Europe's first reusable rocket could launch by the end of the year
Spanish firm PLD Space announced today that it successfully completed a full mission test after having carried out two static fire engine tests earlier this year.
The new milestone is the culmination of 11 years of hard work, and it paves the way for Elche-based PLD Space to launch its reusable Miura 1 rocket before the year's end. In a tweet, PLD Space wrote: "Full Mission Test successfully completed. Now, Miura 1 is ready to fly."
The company conducted the test at Teruel Airport, and they aim to launch their Miura rocket from the Arenosillo launch facility in the south of Spain, which has been referred to as "Spain's Cape Canaveral."
Miura 1's full mission test
PLD Space's full mission test took place during nighttime at Teruel Airport in the west of Spain on Wednesday, September 14. The 110-second mission tested the Miura 1 rocket's subsystems to ensure it is ready for launch by the end of the year.
It hasn't been easy, but 11 years later, the dream of two people has https://t.co/PKmLUcuq4r— PLD Space (@PLD_Space) ) September 15, 2022
The test also fired up PLD Space's liquid-propellant Teprel-B engine, which will lift Miura 1 into space. The mission, however, was focused on testing all of the rocket's systems at the same time to make sure they were working correctly ahead of launch. In May, PLD Space put the Teprel-B engine through its paces with its second and final static fire test prior to launch.
Europe's first reusable rocket
Europe's rocket firms are clearly lagging behind the likes of SpaceX, which has successfully pioneered reusable rocket technology and recently launched a Falcon 9 first-stage booster for a record fourteenth time.
PLD Space was founded in 2011 by CEO Raúl Torres and COO Raúl Verdú with a view to accelerating innovation on the continent. 11 years later, the company is on the verge of its first rocket launch as it's now been greenlit to launch Miura 1 by the end of the year.
Miura 1 will be Spain's first rocket to go to space, but it will also be Europe's first reusable rocket, helping it meet the booming demand for small payload launches to low Earth orbit (LEO), spurred by the likes of SpaceX and Rocket Lab.
Originally called Arion 1, Miura 1 is 12.5-meters (41 feet) tall, and it has a payload capacity of 100 kg (200 lb). As a point of comparison, SpaceX's Falcon 9 carries 25,000 kilograms (55,000 lb) to LEO, and Rocket Lab's Electron lifts between 200–300 kg (440–660 lb). The Miura 1 is fueled by a mixture of liquid oxygen and kerosene.
The rocket will reach an altitude of approximately 153 kilometers. It will then return to Earth and deploy its main parachute at an altitude of roughly 3 kilometers.
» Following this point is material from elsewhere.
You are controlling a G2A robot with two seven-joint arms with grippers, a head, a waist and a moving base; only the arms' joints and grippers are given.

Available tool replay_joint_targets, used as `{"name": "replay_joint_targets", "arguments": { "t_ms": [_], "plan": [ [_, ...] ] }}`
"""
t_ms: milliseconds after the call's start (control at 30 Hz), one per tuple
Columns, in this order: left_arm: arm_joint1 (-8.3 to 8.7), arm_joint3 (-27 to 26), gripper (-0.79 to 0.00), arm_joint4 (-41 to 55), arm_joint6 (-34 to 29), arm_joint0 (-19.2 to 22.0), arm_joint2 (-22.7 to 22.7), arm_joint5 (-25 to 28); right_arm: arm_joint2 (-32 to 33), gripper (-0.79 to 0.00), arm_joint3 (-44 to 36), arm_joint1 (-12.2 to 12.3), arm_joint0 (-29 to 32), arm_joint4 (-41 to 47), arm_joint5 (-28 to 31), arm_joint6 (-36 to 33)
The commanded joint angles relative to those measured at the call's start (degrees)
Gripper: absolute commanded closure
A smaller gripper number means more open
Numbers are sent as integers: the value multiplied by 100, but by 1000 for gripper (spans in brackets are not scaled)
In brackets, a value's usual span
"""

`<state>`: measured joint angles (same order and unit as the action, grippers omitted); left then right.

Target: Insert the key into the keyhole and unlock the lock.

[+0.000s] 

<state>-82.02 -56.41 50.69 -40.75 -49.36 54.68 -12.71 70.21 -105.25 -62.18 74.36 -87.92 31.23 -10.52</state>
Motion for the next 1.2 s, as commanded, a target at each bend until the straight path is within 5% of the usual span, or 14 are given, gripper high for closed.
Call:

This allows it to perform a soft splashdown over the ocean, where a vessel will come to lift it out of the water and back to land.
It won't be quite as jaw-dropping as SpaceX's automated booster landings or even Rocket Lab's helicopter booster-catching method, but it will be an impressive start nonetheless.
El Arenosillo, Huelva: 'Spain's Cape Canaveral'
Now that Miura 1's full mission test is completed, PLD Space aims to launch its rocket from El Arenosillo in Huelva in the south of Spain.
In 1966, NASA contracted the Spanish Government to launch meteorological rockets in order to study wind and temperature variations in the first 100 km of altitude of the atmosphere. As a result, El Arenosillo was born, a facility that some now refer to as the country's, and indeed Europe's, own version of Cape Canaveral.
As PLD Space points out on its website, the facility, which is run by Spain's Ministry of Defense, has launched more than 550 sounding rockets. It is also graced by sunny weather and mild temperatures for 85 percent of the year, making it an ideal launch location.
PLD Space is also developing another rocket, Miura 5, which will have a much larger payload capacity of 450 kilograms (992 lb). Miura 1 was designed to allow PLD Space to test their systems for Miura 5, which will be their operational rocket. Unlike Miura 1, that rocket will launch small satellite payloads to LEO, and it's expected to launch from Europe's Spaceport in French Guiana, instead of El Arenosillo, by 2024.
PLD Space isn’t the only European firm building reusable rockets. France-based rocket giant ArianeGroup is also developing a new small-lift reusable rocket called Maïa, though that's not expected to be operational until 2026.
Talking about the Maïa project last year, French Finance Minister Bruno Le Maire said, "we will have our SpaceX, we will have our Falcon 9. We will make up for a bad strategic choice made ten years ago." He also announced that ArianeGroup's rocket will be Europe's first reusable launcher, though it looks like PLD Space could beat ArianeGroup to the punch. Stay posted for more updates from Europe's newest launch systems.
Editor’s note (09/19/22): An earlier version of this article mistakenly suggested Miura 1 would go to orbit. That was corrected. Additional information about the launch system was also added.